=== EXERCISE REQUIREMENTS ===
Of all the lines in the entries below, give again exactly those starting at the line containing "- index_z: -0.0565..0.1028" and ending at the line containing "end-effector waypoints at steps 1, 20", both ends included, and no others.

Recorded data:
== Segment start ==

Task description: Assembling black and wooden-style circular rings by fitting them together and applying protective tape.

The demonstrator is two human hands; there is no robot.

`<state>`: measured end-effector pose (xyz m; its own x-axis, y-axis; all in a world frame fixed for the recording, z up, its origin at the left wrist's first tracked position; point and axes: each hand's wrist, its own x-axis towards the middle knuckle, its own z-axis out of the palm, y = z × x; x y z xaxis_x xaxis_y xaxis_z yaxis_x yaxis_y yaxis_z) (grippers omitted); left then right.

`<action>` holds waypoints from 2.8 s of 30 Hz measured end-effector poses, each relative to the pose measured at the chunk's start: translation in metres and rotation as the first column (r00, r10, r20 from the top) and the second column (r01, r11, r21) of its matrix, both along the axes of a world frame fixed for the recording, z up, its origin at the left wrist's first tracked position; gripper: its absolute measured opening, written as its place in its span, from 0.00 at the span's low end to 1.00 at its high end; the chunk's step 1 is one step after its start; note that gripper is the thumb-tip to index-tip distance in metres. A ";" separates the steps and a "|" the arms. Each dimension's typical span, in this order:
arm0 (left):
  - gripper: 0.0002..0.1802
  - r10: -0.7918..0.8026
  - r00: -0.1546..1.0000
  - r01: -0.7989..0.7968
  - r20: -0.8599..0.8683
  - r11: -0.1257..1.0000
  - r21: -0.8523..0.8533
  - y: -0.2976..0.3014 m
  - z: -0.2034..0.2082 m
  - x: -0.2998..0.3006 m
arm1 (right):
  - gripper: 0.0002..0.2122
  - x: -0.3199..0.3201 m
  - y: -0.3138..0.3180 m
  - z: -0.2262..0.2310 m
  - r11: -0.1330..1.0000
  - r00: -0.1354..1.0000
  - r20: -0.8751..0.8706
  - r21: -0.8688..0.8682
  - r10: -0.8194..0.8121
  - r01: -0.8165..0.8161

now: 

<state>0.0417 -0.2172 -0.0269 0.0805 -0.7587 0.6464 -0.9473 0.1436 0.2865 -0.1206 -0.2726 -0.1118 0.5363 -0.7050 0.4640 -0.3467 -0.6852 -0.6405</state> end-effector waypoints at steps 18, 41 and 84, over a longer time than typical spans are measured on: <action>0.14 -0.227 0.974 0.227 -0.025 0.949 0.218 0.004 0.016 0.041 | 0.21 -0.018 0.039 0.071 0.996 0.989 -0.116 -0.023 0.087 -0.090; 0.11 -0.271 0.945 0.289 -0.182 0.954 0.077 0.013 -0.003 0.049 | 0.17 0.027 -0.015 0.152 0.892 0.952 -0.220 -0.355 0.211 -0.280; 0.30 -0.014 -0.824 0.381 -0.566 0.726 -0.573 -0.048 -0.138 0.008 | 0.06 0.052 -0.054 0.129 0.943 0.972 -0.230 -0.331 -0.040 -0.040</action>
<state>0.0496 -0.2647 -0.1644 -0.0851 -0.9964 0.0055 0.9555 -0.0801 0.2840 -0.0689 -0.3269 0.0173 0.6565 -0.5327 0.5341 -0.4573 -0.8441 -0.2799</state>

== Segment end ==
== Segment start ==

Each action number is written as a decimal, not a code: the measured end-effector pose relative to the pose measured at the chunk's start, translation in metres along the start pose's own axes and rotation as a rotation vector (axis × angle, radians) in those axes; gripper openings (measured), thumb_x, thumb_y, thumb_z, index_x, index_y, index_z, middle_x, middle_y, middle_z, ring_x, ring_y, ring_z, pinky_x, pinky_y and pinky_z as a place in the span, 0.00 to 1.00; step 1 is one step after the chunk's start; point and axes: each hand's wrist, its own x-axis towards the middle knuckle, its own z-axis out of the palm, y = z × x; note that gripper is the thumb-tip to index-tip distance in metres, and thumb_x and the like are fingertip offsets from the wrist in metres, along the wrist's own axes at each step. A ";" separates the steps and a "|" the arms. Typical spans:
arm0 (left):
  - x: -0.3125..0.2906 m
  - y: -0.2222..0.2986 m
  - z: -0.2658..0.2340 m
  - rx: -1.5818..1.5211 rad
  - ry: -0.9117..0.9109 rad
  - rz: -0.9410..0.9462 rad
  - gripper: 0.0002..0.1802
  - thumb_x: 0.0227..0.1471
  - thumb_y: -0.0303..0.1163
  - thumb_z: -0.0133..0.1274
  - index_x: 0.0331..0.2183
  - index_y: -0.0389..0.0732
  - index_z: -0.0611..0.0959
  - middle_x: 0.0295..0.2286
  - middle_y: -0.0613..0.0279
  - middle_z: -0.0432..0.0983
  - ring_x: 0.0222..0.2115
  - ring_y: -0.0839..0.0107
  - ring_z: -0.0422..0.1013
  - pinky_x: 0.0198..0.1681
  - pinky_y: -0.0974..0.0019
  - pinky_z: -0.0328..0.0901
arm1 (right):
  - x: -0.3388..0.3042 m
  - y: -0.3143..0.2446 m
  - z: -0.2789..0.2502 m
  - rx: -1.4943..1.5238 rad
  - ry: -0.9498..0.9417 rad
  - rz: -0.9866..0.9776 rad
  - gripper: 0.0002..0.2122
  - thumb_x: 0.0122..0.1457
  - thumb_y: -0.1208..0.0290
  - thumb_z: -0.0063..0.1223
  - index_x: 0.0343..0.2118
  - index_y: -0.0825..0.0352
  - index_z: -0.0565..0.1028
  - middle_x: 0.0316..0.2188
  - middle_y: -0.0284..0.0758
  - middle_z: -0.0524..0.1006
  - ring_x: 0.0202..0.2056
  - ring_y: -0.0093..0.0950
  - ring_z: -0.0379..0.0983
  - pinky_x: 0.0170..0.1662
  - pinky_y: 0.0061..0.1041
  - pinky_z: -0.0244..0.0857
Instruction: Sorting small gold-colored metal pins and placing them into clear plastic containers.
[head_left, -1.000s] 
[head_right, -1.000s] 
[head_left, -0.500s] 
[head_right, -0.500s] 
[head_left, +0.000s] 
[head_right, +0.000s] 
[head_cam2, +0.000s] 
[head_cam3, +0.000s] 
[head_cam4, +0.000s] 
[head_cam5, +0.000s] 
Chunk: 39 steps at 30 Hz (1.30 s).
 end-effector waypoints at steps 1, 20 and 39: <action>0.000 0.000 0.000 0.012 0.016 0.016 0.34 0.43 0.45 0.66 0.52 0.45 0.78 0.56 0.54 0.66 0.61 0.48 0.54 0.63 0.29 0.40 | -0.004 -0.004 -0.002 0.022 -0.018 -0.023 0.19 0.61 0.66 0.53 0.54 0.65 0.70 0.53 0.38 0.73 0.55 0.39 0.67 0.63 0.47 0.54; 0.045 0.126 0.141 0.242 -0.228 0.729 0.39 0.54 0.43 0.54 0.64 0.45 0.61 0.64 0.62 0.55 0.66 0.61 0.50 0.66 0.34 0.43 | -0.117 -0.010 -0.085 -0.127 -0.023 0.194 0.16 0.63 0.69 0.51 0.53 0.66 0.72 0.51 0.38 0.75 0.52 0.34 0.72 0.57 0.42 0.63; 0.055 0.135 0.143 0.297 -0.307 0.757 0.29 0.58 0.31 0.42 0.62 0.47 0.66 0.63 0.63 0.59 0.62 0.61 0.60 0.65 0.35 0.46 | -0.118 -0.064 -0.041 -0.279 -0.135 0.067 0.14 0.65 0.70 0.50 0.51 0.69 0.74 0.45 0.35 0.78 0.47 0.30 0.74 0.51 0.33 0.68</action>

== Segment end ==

=== SOLUTION TO THIS TASK ===
  - index_z: -0.0565..0.1028
  - middle_x: 0.0316..0.2188
  - middle_y: -0.0284..0.0758
  - middle_z: -0.0524..0.1006
  - ring_x: 0.0202..0.2056
  - ring_y: -0.0093..0.0950
  - ring_z: -0.0379..0.0983
  - pinky_x: 0.0170..0.1662
  - pinky_y: 0.0061..0.1041
  - pinky_z: -0.0244..0.0857
Instruction: Sorting small gold-colored metal pins and placing them into clear plastic containers.
[head_left, -1.000s] 
[head_right, -1.000s] 
[head_left, -0.500s] 
[head_right, -0.500s] 
[head_left, +0.000s] 
[head_right, +0.000s] 
[head_cam2, +0.000s] 
[head_cam3, +0.000s] 
[head_cam4, +0.000s] 
[head_cam5, +0.000s] 
Chunk: 39 steps at 30 Hz (1.30 s).
 end-effector waypoints at steps 1, 20 and 39: <action>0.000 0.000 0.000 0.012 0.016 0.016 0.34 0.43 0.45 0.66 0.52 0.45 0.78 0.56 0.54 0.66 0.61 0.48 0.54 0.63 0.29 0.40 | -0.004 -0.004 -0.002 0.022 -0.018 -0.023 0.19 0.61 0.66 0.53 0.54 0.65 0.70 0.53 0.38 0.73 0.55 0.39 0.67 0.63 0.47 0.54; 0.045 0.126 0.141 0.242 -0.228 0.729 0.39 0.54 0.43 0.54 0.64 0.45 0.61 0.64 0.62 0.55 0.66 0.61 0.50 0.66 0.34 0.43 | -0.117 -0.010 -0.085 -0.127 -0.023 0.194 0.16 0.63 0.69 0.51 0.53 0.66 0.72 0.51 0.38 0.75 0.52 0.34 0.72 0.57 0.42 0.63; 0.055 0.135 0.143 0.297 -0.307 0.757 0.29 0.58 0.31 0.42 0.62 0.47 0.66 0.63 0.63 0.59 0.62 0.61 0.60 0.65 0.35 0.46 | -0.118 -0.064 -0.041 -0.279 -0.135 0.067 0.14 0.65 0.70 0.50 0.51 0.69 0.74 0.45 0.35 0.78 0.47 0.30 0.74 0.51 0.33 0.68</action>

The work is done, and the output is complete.